Occasionally I won’t share things because I think they’re too obvious… only to have a friend say, NO, that’s not obvious. So, if this next idea is too obvious, I apologize! I’ve been cooking for one or two for a very very very long time in a variety of interesting cooking circumstances. All of this has led to really efficient meals almost by accident. Last night is a perfect example that you may wish to replicate.
First of all, the organic delivery service I use sent a GIANT head of red cabbage last week, and I’ve been enjoying it quite a bit. The outer leaves were in such great shape that I was even able to use them as “burrito wrappers” Trim down (flatten) the stem just like you do for collard wraps (click here for collard wrap recipe and how-to video), and then you have this big round wrap ready to go! People who think the flavor of raw collard is a bit too strong will want to try cabbage leaf wraps for sure. Depending on the cabbage you have, it even has a hint of sweetness. And a giant red cabbage has a really great color.
So, I made sure to carefully wash and trim the largest of the big outer cabbage leaves before figuring out what to do with the rest of the giant red cabbage. Half of it is marinating in a kind of mixture I call “refrigerator pickle” which is just red wine vinegar, salt and pepper. I’ll use this as the base of raw salads, cool side dishes, and possibly wrapped up with vegetables and cooked chicken in a cabbage wrap.
The other half of the cabbage was cooked using my modifications on an old school German recipe from one of the Dr. Oetker books (any of my friends who grew up in Germany will totally recognize that name as I am sure their Mom had at least one of these cookbooks… it’s like German Betty Crocker).
Here’s how you can make it, and if you make a lot of it, it apparently can be frozen to great effect. I usually make enough for 2-4 meals and just keep it in the refrigerator to be reheated in the special efficient meal way that was the whole inspiration of this post. Click here for my version of the Dr. Oetker traditional red cabbage recipe. I removed the sugar and jam, and updated a few of the ingredients to reflect what I usually have in the pantry.

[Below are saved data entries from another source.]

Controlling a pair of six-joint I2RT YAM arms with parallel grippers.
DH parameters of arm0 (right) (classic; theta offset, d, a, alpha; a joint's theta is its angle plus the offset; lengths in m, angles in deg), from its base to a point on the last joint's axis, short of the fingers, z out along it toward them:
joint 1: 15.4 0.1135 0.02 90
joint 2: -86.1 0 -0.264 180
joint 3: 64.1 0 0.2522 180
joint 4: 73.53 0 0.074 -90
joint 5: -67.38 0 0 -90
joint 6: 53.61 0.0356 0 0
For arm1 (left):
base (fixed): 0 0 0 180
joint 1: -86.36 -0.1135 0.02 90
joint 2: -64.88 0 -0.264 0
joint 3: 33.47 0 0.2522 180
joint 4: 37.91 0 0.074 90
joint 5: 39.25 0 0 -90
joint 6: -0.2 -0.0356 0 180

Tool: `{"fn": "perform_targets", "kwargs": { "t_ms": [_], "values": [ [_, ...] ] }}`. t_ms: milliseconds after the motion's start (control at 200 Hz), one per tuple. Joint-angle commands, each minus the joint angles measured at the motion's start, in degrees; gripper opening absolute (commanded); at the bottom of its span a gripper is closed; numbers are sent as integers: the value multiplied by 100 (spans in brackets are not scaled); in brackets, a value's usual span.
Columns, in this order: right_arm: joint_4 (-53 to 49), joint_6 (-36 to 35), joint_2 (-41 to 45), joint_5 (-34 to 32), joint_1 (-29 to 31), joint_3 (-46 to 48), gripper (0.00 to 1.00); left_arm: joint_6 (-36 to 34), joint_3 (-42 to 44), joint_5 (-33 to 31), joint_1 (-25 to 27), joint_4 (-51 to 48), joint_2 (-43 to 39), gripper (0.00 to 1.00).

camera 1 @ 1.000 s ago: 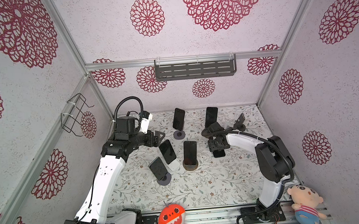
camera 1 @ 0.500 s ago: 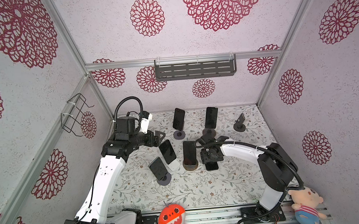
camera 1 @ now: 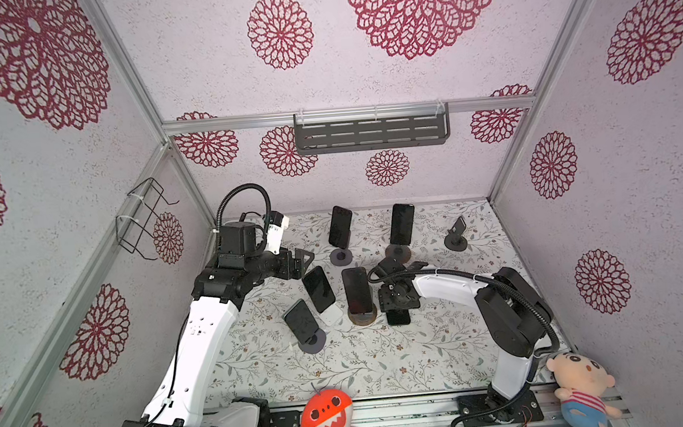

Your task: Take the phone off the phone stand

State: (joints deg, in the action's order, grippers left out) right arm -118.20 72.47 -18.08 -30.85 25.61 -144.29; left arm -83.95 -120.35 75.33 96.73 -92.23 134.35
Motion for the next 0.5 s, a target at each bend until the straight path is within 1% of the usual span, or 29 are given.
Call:
{"fn": "perform_targets", "kwargs": {
  "t_ms": [0,30,70,200,330,495],
  "values": [
    [15,61,114,23,-15,74,80,-5,79,-16,-44,163,-96,87],
    [13,43,138,19,-15,98,84,-5,81,-19,-44,164,-92,87],
    [16,18,177,21,-15,114,87,-4,77,-18,-43,163,-82,87],
    [-32,-26,289,3,-15,131,92,2,79,-13,-44,169,-64,87],
    [-189,-125,568,-82,-71,137,93,-5,75,-20,-44,166,-37,87],
    [-260,-473,1312,59,-314,294,93,104,-15,112,25,159,-5,88]
  ]
}}
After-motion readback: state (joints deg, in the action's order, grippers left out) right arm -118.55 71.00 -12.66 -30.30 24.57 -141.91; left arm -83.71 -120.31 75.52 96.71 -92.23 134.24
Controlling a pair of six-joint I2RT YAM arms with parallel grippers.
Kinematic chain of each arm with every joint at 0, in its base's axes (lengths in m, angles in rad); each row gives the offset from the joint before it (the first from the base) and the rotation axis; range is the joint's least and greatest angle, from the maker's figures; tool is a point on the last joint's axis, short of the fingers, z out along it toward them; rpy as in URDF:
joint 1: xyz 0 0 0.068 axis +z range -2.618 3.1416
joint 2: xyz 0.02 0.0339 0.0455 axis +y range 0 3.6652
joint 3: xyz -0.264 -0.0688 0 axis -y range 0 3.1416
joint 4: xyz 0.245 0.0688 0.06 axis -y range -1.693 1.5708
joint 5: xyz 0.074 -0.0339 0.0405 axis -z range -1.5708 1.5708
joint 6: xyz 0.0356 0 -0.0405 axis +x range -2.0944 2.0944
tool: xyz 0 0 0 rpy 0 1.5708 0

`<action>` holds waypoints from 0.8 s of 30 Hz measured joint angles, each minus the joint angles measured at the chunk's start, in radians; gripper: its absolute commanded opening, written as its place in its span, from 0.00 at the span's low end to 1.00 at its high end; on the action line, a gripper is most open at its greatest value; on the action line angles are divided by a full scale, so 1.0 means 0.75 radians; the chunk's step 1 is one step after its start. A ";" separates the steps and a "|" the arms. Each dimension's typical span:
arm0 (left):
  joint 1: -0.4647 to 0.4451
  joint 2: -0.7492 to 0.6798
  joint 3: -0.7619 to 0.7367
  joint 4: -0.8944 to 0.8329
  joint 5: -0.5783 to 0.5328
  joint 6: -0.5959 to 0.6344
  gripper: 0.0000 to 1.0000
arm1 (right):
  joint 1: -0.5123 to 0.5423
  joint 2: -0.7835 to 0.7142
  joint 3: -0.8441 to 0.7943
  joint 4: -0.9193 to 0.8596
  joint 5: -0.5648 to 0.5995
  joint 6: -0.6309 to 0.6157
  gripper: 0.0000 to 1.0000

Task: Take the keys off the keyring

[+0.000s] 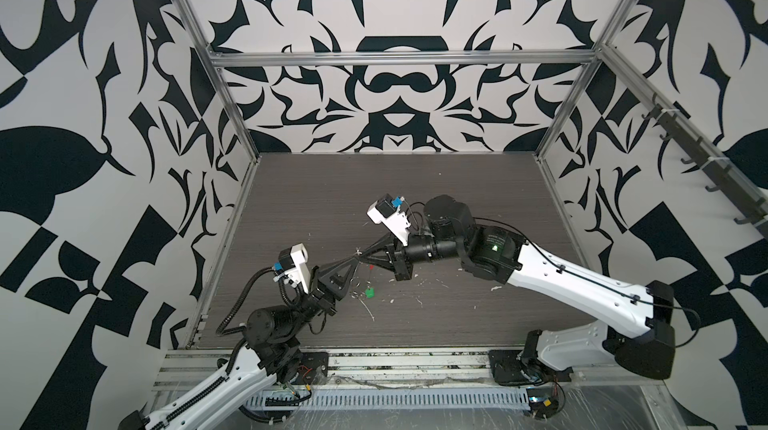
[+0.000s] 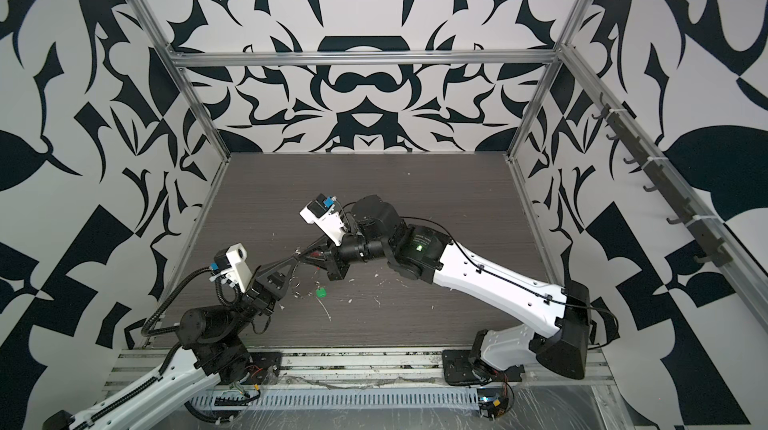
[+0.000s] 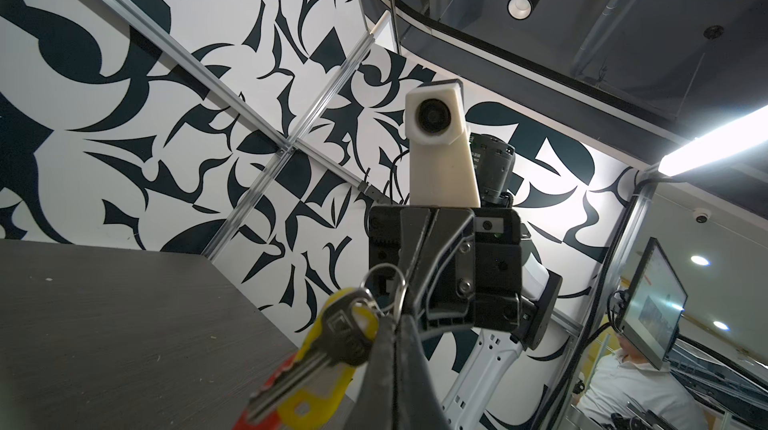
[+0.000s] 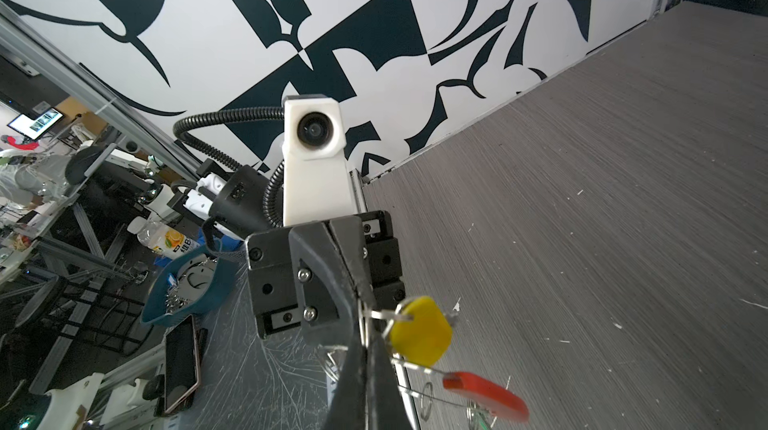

As usual I seared three very high quality lamb loin chops (any high quality grass fed red meat will work in this example – of course your favorite chop or steak) in my large, well seasoned cast iron skillet. If I am going to use this method, I will only season the meat very VERY simply with salt, pepper, and lemon juice. Save the blackened Cajun mix for another night HAHAHA! I generally just do a hard sear on all sides (including the side-sides… where there’s that nice layer of fat… this is important for the cabbage later), and may let it sit on the flat sides a little longer… but not too long as I tend to eat lamb medium rare to rare. Others may wish to cook whatever the chosen red meat (or pork would also work) a little longer, or to toss the skillet into the over to finish after the sear. When you are finished cooking the meat, set it aside, or on the warm plates for just a moment while you……
Put the made-ahead cooked red cabbage into the hot pan, right on top of those meat bits and crispiness which may be in the pan left from the meat. Stir gently with tongs, and be sure that you’re picking up all the leftover flavors from the meat, juices, and the leftover fats (this is a very good way to take full advantage of higher priced grassfed meats by the way). If there was excessive fat in the pan, you can drain a little out before using the hot pan to reheat the cabbage. Anyway, when the cabbage is piping hot, place it on the plate next to the meat and you’re done. By the way, you’ve just completed the worst step in cleaning your cast iron pan while reheating the cabbage. Now, only a quick rinse and thin layer of oil is needed to clean up. Oh and wash the tongs. I use this same reheating with a “dirty meat cooking pan” method with leftover cooked cauliflower, broccoli, etc. The cabbage example brought its own juices and seasoning, but you may need to add a little water and seasoning if the vegetables to reheat are plain.